Personal information
- Nationality: British
- Born: 18 June 1908
- Died: 1971
- Weight: Lightweight

Boxing career

Boxing record
- Total fights: 65
- Wins: 46
- Win by KO: 5
- Losses: 14
- Draws: 5

= Fred Webster (boxer) =

British boxer

Frederick Webster (18 June 1908 - 1971) was a British boxer who was a three time British amateur champion and competed in the 1928 Summer Olympics. As a professional he held the British lightweight title between 1929 and 1930.

==Career==
From Kentish Town, Fred Webster was a member of the St. Pancras Boxing Club. Webster was a British amateur champion in three different weight classifications (bantamweight, featherweight, and lightweight) in successive years from 1926 to 1928, a feat not matched until Joe Calzaghe won his third title in 1993. At the 1928 Summer Olympics he was eliminated in the second round of the lightweight class after losing his fight to David Baan of the Netherlands.

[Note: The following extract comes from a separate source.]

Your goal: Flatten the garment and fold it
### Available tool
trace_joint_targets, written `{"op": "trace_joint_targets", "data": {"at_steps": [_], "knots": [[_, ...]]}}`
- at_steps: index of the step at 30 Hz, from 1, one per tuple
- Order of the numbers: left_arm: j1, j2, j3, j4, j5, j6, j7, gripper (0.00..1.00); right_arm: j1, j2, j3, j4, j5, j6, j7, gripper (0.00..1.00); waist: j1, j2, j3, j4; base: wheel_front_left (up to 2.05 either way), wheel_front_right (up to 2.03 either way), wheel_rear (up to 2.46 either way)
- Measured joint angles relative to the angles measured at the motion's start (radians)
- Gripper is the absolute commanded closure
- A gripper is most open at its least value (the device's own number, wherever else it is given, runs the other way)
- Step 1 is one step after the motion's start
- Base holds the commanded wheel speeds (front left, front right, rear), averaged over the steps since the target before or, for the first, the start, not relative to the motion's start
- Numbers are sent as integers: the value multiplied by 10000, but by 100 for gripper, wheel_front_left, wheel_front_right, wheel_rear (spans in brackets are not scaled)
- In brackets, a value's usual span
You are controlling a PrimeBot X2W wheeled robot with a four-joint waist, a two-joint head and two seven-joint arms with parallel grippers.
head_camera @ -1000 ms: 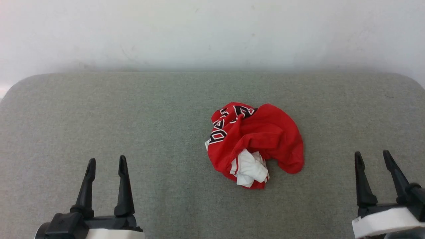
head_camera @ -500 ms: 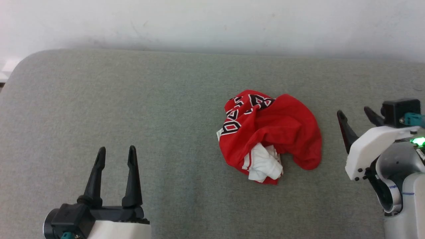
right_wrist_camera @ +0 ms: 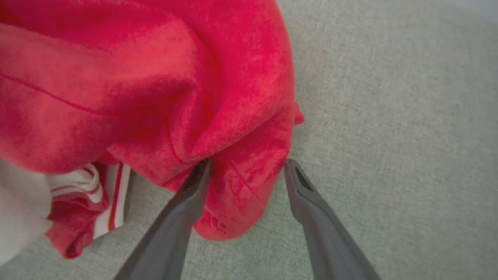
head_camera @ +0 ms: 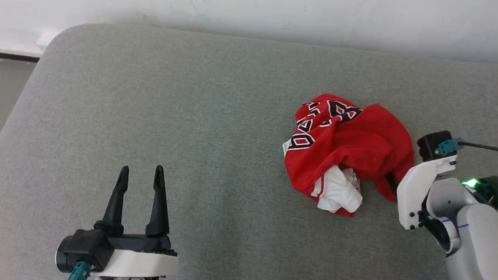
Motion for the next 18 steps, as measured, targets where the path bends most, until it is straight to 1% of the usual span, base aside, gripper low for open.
{"op": "trace_joint_targets", "data": {"at_steps": [5, 6, 7, 8, 9, 13, 15, 18], "knots": [[-193, -21, 17, 148, -2, -86, 0, 0, -318, 123, 88, 1039, 58, 0, -464, 0, -1, 0, 183, 107, 0, 0, 0], [-208, -23, 27, 173, -2, -88, 0, 0, -431, 140, 46, 1175, 44, 4, -558, 32, -1, 0, 201, 92, 0, 0, 0], [-217, -23, 36, 215, -2, -96, 0, 0, -547, 184, -27, 1310, 35, 4, -675, 60, -1, 0, 212, 63, 0, 0, 0], [-241, -25, 44, 263, -2, -102, 0, 0, -641, 203, -75, 1427, -6, 4, -832, 78, -1, 0, 214, 26, 0, 0, 0], [-270, -25, 56, 291, -4, -102, 0, 0, -727, 211, -94, 1513, -44, 4, -978, 100, -1, 0, 211, -15, 0, 0, 0], [-314, -31, 113, 364, -19, -102, 0, 0, -1084, 211, -251, 1526, -50, 0, -1434, 100, 0, 0, 125, -227, 0, 0, 0], [-314, -31, 136, 384, -19, -102, 0, 0, -1416, 203, -309, 1204, 81, 2, -1672, 100, -1, 0, 49, -356, 0, 0, 0], [-314, -33, 159, 407, -19, -102, 0, 0, -1952, 81, -405, 376, 230, 2, -1937, 100, -1, -2, -84, -560, 0, 0, 0]]}}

He subsequently turned professional, winning his first pro fight against Charles Ernst in October 1928. He went on to beat George Rose and British lightweight champion Sam Steward in January 1929. He drew with Jack Hyams in March before challenging for Steward's title in May, taking a points decision to become British champion in only his sixth pro fight. He defended the British title in May 1930 against Al Foreman, with the British Empire title also at stake; Foreman knocked him out in the first round to take both titles.

Webster had some notable wins in the years that followed, including victories over Harry Corbett, Len "Tiger" Smith, Harry Mason, Billy Bird, Rose again, and Pat Butler, but never again fought for a title. A defeat to Mason in July 1933 started a run of eight fights of which he won only two, and Webster retired from boxing after losing to Johnny Rust in September 1934.

Webster married Grace Lilian Hodgson in February 1932.